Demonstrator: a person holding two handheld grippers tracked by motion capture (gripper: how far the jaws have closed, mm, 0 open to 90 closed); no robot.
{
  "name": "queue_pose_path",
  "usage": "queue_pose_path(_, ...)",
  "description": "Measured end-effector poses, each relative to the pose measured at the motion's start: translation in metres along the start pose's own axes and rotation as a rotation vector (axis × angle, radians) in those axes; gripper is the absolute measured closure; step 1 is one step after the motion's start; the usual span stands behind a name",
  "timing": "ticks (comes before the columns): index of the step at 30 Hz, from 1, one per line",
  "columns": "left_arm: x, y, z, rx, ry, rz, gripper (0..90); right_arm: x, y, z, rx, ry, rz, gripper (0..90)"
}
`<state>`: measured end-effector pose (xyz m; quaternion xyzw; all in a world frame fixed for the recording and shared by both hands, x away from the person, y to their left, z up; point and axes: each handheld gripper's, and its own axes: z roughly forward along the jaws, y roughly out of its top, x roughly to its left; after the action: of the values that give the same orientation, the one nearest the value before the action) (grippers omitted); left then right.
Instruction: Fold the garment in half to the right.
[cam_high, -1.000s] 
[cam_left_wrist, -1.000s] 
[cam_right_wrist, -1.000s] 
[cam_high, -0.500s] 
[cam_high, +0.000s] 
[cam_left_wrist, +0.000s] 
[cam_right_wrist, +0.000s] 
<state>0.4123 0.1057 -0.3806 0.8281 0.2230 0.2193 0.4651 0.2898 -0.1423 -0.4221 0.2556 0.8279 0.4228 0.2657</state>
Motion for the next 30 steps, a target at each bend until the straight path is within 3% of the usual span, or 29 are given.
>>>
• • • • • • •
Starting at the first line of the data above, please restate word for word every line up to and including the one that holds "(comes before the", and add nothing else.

Demonstrator: a person holding two handheld grippers tracked by motion capture (gripper: how far the jaws have closed, mm, 0 open to 90 closed); no robot.
{
  "name": "queue_pose_path",
  "usage": "queue_pose_path(_, ...)",
  "description": "Measured end-effector poses, each relative to the pose measured at the motion's start: translation in metres along the start pose's own axes and rotation as a rotation vector (axis × angle, radians) in those axes; gripper is the absolute measured closure; step 1 is one step after the motion's start; the usual span stands behind a name",
  "timing": "ticks (comes before the columns): index of the step at 30 Hz, from 1, one per line",

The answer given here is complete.